# What is being asked:
Filter the records for lines holding the string "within".

Provided entries section start

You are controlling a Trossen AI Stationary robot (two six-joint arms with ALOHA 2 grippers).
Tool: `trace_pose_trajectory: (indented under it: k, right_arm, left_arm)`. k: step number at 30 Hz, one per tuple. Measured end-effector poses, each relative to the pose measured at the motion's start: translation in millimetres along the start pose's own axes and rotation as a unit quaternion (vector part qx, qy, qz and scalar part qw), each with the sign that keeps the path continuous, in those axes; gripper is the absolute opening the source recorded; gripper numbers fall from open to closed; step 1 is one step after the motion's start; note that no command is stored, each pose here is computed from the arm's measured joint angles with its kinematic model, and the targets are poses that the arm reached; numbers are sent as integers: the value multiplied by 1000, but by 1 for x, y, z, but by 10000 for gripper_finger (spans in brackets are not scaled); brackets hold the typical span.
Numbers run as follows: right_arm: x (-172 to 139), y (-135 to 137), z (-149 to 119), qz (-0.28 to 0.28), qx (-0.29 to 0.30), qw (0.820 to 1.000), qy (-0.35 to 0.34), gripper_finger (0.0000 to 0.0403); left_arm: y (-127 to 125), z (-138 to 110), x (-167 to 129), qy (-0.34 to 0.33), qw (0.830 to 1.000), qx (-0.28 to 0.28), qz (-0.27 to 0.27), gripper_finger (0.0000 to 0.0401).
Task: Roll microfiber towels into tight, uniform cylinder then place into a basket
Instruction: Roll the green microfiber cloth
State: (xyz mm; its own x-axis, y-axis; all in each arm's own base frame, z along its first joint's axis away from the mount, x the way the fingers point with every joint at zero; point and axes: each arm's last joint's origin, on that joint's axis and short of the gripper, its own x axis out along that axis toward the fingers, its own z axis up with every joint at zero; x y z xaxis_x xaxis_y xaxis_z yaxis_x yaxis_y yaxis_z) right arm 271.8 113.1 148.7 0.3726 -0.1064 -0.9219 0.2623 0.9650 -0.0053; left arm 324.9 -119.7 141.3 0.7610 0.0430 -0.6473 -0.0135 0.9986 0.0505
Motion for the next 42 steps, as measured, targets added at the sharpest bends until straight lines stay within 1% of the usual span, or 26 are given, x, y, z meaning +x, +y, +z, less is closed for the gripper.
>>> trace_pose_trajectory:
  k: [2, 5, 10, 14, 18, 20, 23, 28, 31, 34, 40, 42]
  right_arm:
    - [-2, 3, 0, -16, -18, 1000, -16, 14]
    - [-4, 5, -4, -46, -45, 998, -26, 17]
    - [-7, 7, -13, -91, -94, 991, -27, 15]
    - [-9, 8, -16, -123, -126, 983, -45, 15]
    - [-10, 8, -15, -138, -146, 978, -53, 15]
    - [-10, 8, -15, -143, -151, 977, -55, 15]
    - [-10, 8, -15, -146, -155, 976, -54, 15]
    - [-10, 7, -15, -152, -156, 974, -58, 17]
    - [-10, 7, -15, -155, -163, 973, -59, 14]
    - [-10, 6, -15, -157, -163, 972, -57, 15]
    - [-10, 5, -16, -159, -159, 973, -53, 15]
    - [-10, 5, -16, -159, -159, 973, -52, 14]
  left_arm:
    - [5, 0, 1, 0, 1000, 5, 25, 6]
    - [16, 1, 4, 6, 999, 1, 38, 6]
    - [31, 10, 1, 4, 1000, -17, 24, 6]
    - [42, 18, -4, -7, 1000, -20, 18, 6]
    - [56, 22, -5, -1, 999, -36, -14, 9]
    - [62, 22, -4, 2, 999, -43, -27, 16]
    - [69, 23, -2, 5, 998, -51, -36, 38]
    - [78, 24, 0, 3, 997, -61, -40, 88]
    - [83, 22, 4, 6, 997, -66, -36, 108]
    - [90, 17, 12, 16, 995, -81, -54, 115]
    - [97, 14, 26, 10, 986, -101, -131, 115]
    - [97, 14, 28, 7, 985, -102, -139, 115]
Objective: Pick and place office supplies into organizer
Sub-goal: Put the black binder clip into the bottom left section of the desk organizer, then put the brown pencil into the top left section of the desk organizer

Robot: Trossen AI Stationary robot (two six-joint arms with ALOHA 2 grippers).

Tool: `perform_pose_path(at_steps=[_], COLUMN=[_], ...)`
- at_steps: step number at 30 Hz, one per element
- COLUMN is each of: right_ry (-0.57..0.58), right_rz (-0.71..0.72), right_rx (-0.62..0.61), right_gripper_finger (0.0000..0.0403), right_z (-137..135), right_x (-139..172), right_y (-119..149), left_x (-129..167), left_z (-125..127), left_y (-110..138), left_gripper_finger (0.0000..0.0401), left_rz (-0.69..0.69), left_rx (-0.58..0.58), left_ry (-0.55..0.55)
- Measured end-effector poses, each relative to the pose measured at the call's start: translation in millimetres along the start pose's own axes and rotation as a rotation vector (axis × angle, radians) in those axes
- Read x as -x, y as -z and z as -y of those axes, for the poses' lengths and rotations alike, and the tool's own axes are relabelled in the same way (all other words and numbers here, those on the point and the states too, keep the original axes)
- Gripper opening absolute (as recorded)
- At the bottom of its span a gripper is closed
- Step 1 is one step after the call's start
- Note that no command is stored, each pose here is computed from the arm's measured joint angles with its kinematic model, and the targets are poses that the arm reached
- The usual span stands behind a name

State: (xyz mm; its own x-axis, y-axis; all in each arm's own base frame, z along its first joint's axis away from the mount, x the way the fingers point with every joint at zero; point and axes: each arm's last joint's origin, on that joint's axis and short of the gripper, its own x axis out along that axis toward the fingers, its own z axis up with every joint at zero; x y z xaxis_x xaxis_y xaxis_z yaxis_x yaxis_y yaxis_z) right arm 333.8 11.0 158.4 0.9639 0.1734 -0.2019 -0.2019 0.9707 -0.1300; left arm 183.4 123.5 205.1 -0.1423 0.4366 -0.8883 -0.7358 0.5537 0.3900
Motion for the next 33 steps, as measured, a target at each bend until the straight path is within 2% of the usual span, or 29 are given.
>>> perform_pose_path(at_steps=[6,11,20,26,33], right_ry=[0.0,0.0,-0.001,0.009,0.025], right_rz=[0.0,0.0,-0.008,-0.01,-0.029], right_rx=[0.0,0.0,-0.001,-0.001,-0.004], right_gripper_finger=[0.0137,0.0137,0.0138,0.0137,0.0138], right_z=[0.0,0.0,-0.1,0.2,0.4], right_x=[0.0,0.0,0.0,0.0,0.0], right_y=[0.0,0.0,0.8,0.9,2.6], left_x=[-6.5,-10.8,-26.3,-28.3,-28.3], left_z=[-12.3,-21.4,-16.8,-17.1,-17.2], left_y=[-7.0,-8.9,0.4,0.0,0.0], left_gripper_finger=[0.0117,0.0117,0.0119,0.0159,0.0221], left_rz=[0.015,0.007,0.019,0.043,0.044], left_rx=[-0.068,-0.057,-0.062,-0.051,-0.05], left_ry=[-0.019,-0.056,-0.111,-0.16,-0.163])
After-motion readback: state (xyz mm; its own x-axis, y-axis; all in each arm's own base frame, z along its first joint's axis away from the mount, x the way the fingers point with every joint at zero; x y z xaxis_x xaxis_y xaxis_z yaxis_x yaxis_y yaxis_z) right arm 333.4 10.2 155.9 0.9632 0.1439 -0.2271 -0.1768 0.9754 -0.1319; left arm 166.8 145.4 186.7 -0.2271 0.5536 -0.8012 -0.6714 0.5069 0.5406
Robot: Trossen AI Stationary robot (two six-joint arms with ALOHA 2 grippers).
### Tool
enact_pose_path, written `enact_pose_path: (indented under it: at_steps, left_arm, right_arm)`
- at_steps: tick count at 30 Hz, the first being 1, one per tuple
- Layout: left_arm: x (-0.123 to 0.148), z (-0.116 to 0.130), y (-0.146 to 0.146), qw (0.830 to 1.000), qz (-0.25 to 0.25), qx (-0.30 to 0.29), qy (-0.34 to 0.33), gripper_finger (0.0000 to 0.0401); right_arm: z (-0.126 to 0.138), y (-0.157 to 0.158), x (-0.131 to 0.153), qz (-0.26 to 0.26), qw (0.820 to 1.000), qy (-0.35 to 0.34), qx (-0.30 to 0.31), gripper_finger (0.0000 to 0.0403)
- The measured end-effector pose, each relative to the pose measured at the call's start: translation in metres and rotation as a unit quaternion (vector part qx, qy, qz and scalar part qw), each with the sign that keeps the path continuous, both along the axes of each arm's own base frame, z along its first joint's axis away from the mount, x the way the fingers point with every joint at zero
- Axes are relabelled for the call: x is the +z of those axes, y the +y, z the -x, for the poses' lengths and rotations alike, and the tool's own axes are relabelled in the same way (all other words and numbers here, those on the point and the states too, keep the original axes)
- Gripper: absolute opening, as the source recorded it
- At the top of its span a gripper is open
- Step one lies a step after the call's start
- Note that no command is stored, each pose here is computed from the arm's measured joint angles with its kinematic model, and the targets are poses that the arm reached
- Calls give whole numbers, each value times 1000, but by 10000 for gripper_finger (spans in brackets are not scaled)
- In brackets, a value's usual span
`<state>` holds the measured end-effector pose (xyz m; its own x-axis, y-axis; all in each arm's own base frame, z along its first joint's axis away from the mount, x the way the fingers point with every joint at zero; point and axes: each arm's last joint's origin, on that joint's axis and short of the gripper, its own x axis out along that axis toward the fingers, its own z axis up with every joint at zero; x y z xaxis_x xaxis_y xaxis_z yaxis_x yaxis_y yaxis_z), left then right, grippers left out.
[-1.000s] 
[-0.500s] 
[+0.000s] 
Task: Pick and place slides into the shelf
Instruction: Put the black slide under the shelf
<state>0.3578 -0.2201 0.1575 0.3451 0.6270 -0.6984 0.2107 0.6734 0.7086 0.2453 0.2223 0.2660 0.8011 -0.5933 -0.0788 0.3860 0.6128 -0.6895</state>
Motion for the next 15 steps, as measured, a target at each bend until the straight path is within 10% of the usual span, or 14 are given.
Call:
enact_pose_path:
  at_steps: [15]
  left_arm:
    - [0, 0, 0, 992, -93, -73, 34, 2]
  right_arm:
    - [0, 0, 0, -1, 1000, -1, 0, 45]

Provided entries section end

# Task response:
Motion for the next 42 steps, as measured, targets added at the sharpest bends until straight lines stay within 1% of the usual span, or 26 are given, x, y, z meaning +x, +y, +z, less is closed for the gripper.
Motion for the next 33 steps, as measured, a target at each bend until the straight path is within 2% of the usual span, or 29 are given.
Motion for the next 15 steps, as measured, a target at each bend until the straight path is within 10% of the usual span, or 14 are given.

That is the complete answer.